#### [WORK TO BE COMPLETED]
Print the data below verbatim, minus images.

*** Opening AVAILABLE DATA ***

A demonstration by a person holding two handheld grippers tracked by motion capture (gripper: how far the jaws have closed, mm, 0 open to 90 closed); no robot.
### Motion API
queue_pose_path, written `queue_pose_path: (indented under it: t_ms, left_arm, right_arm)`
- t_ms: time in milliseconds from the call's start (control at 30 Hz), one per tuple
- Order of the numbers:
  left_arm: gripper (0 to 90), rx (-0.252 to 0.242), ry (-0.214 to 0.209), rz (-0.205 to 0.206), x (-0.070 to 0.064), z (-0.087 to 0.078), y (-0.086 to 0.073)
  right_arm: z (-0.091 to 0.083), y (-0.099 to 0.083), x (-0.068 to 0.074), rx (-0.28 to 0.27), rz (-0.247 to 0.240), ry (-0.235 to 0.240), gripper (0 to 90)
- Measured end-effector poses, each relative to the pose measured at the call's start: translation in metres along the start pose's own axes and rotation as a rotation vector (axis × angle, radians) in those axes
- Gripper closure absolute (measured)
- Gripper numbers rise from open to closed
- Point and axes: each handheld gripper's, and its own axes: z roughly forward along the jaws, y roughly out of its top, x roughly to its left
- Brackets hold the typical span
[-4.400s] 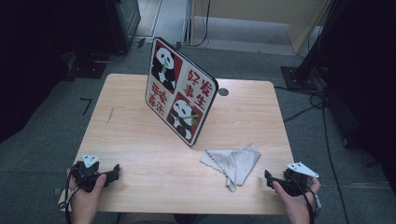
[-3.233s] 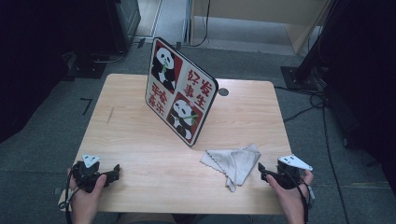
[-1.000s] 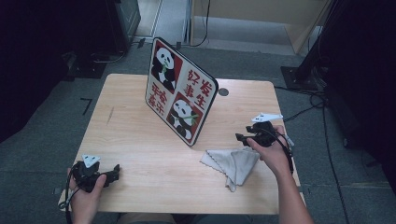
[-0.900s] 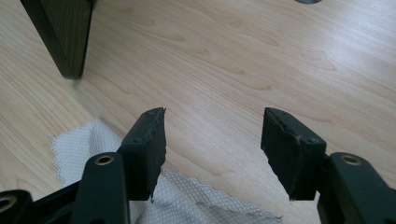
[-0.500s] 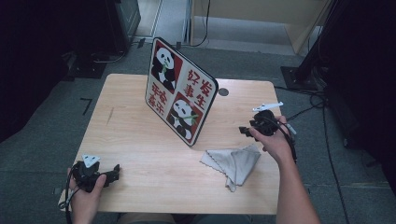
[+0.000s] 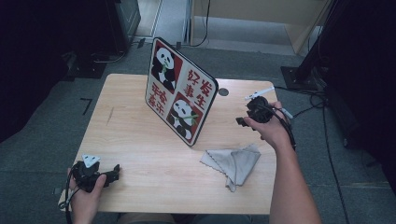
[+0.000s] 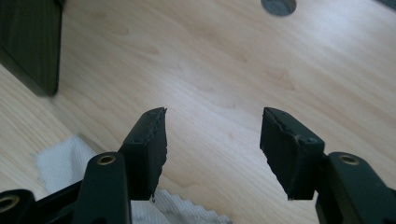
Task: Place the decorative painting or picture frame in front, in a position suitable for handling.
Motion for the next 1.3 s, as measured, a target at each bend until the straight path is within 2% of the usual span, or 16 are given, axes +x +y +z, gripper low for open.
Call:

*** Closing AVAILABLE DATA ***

#### [RESPONSE BOX]
A demonstration by a person holding two handheld grippers tracked by motion capture (gripper: how far the jaws have closed, mm, 0 open to 90 closed); no robot.
### Motion API
queue_pose_path, written `queue_pose_path: (indented under it: t_ms, left_arm, right_arm)`
- t_ms: time in milliseconds from the call's start (control at 30 Hz), one per tuple
- Order of the numbers:
  left_arm: gripper (0 to 90), rx (-0.252 to 0.242), ry (-0.214 to 0.209), rz (-0.205 to 0.206), x (-0.070 to 0.064), z (-0.087 to 0.078), y (-0.086 to 0.073)
  right_arm: z (-0.091 to 0.083), y (-0.099 to 0.083), x (-0.068 to 0.074), rx (-0.28 to 0.27), rz (-0.247 to 0.240), ry (-0.235 to 0.240), gripper (0 to 90)
- Measured end-effector poses, each relative to the pose measured at the call's start: translation in metres along the start pose's own axes and rotation as a rotation vector (axis × angle, radians) in those axes
- Gripper closure absolute (measured)
- Gripper numbers rise from open to closed
- Point and axes: each handheld gripper's, and its own axes: z roughly forward along the jaws, y roughly out of its top, x roughly to its left
- Brackets hold the typical span
[-4.400s] 
[-3.233s] 
[-1.000s] 
[-0.900s] 
[-0.500s] 
[+0.000s] 
[+0.000s] 
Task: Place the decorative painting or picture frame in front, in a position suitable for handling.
Motion for the next 1.3 s, as measured, a target at each bend until the straight path is within 2% of the usual span, or 16 are given, axes +x +y +z, gripper low for open.
Call:

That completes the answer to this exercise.